NPS’ accounts showed an annual turnover of £5-6 million. NPS therefore fell into the category of a small company for the purposes of the definitive guideline. NPS was owned by a parent company NPS Property Constantans Ltd whose annual turnover is £125 million. The Judge decided that the correct categorisation of the company should therefore be large organisation. Consequently, NPS were fined £370,000, which took account of its good health and safety record.

NPS subsequently appealed arguing that the Judge should not have taken into account the size of the parent company and that the small organisations table should have been used to assess the fine. The Court of Appeal agreed and confirmed that for the purpose of the Definitive Guideline the relevant turnover was that of the offending organisation. The fine was reduced to £50,000.

R -v- Squibb Group Ltd [2019] EWCA Crim 227

Squibb Group Ltd (‘Squibb’) was engaged as a demolition sub-contractor on a refurbishment project at a school in London. On the 24 July 2012, one of Squibb’s employees discovered a large clump of asbestos on site. Work on the project ceased immediately. A new asbestos survey subsequently demonstrated that there was widespread asbestos throughout the site, including parts of the building, which had been demolished in April 2012 by Squibb’s employees. This resulted in a fine of £400,000.

The Court of Appeal reduced the fine on appeal however, agreeing with the judge's assessment of 'high' culpability, but disagreeing with his assessment in relation to harm following the use of expert evidence to determine the level of ‘harm’ under the Definitive Guidelines. The expert determined that the likelihood of harm arising from the offence was low. 

Squibb, was unsuccessful in overturning its conviction for breach of duty towards its employees under section 2 HSWA, but ultimately successful in reducing its fine from £400,000 to £190,000.

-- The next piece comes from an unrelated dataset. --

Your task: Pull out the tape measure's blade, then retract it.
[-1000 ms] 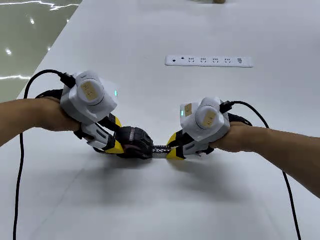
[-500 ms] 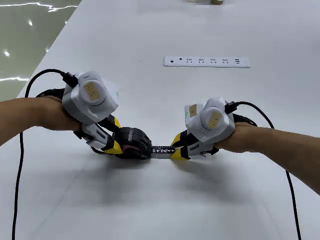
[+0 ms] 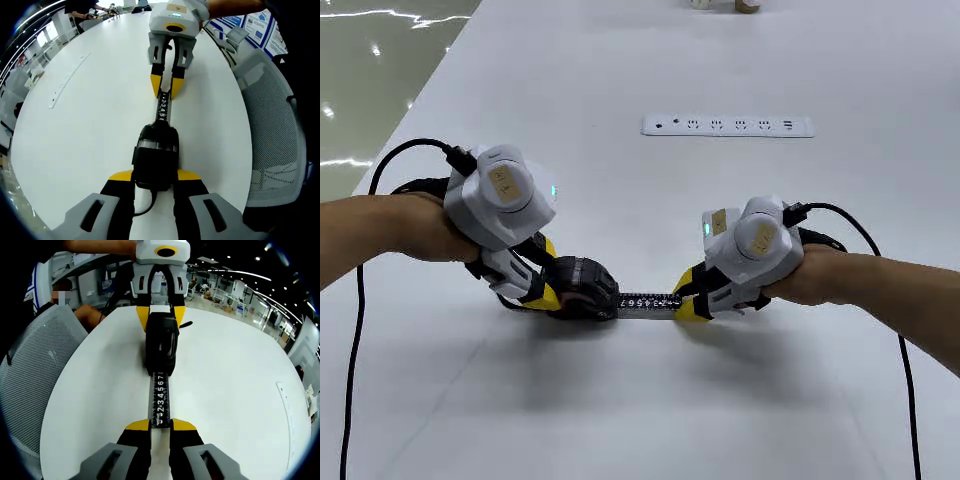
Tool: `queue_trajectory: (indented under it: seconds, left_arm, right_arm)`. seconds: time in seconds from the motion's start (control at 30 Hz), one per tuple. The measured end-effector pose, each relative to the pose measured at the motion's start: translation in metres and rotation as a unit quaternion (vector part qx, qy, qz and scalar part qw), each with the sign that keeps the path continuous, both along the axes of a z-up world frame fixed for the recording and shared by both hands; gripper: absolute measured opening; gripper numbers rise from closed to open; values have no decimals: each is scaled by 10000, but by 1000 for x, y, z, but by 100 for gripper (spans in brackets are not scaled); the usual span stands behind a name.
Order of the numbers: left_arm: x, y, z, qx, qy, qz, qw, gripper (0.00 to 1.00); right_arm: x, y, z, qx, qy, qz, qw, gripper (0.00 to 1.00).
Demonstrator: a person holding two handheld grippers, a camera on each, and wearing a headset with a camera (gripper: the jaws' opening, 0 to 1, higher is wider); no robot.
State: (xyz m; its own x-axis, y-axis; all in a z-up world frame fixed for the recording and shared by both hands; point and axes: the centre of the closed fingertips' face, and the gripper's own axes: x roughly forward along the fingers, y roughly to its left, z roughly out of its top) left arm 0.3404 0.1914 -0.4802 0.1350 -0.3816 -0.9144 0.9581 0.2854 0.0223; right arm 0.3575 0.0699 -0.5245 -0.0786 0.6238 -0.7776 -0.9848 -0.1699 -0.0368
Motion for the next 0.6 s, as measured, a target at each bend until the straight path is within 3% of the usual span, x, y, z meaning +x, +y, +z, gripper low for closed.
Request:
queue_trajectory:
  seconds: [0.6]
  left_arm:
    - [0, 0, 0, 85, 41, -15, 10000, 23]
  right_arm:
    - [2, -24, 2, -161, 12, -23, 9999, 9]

Faltec Europe Ltd v Health and Safety Executive [2019] EWCA Crim 520

Faltec is a car part manufacturer; a legionnaire’s disease outbreak at the premises resulted in the first offence of four employees contracting legionnaires disease, the second offence of one local resident contracting legionnaires disease and a third offence related to an explosion in a flocking machine, which injured an apprentice. The £800,000 fine for the third offence was unchanged on appeal.

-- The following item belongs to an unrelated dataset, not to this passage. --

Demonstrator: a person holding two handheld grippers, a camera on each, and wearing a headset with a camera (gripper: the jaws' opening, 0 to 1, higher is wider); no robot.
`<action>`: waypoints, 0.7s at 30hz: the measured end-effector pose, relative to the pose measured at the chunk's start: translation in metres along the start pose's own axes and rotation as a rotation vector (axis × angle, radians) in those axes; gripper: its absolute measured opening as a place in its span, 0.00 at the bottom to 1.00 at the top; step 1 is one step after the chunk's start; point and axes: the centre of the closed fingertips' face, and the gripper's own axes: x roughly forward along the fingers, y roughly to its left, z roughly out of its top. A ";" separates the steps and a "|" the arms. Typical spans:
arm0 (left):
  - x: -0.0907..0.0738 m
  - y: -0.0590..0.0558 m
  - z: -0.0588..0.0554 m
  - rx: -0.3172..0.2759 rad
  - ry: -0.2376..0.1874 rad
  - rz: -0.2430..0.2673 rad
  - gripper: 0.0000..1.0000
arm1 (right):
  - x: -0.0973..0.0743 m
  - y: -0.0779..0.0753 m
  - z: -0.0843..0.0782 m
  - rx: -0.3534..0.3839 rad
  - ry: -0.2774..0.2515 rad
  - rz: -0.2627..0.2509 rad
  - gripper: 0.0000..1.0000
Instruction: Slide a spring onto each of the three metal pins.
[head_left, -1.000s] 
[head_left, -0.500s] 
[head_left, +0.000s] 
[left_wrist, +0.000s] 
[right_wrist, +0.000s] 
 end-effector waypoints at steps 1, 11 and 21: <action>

On 3 April 2017 Faltec was sentenced in respect of three offences under ss.2, ss.3 and 33(1)(a) of the Health and Safety at Work Act 1974 to a total fine of £1.6 million. It was made clear again in this case that expert evidence is key to assessing risk of harm arising. In this case, the expert evidence was that there was up to a 4 in 10,000 risk of fatality.

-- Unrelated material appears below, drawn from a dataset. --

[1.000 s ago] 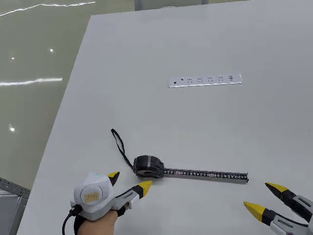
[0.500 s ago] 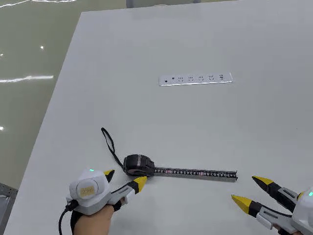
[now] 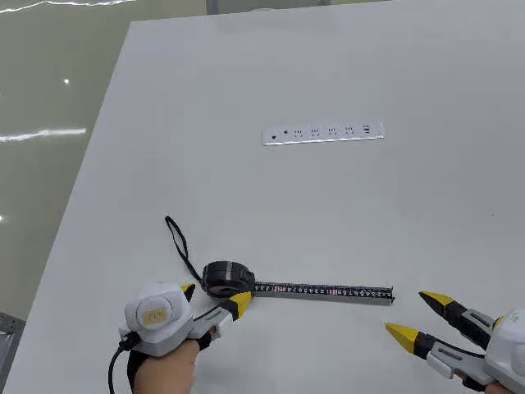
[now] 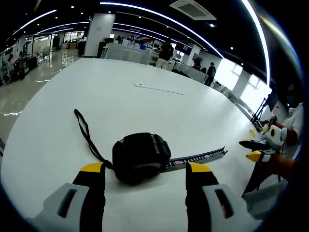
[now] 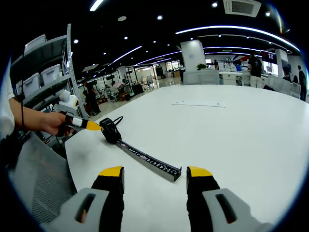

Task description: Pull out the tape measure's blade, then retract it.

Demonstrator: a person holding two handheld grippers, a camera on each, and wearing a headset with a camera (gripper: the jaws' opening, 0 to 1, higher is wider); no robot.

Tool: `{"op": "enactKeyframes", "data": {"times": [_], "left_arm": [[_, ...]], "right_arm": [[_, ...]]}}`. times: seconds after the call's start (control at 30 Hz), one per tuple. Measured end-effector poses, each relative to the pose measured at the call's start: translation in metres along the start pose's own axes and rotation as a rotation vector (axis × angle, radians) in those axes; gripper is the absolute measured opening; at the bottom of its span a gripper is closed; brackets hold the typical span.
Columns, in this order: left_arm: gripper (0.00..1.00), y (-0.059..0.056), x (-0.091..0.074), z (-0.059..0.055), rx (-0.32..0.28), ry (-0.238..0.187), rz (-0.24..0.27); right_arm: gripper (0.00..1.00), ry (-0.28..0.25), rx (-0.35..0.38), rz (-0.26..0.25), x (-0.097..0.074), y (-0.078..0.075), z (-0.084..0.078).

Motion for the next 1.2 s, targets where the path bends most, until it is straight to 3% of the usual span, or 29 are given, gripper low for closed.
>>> {"op": "enactKeyframes", "data": {"times": [0.43,1.2], "left_arm": [[0.68,-0.002,0.009,0.005,-0.025,0.004,0.014],[0.70,-0.005,0.022,0.009,-0.053,0.027,0.053]], "right_arm": [[0.51,-0.005,0.000,0.004,0.005,-0.006,0.002],[0.51,0.038,-0.027,0.021,0.015,-0.011,-0.004]]}}
Point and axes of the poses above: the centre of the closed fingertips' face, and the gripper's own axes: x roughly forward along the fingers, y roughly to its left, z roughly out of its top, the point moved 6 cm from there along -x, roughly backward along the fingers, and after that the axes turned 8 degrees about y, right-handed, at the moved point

The effect of the Court of Appeal’s overall analysis of harm on the legionella offences was that harm fell into Category 2 instead of Category 1. The Court placed the fine at the top end of the scale at £570,000. A 1/3 discount in respect of the first and second offence was given. The total fine in respect of the first and second offences was £380,000.

With the total fine for all three offences being reduced to £1,180,000.

Conclusions

The findings of the Report suggest that the Definitive Guideline has resulted in a substantial increase in fine amounts for larger organisations, which was expected. However, fines have also increased, to a lesser degree, for smaller organisations with a knock on effect on the way in which fines are assessed against individuals as well.

It is important that organisations and their directors take the appropriate steps to comply with Health and Safety Legislation and operate their companies and projects with Health and Safety at the forefront, as any breaches are likely to result in a large fine that will have a significant effect, as is the intention, on the business.

However, the cases that have been appealed do show that the Courts interpretation of the Guideline is still evolving and that it is important to provide the Courts with sufficient information to assist in the appropriate fine being awarded, in particular, the use of expert evidence in relation to the assessment of harm does appear to be key.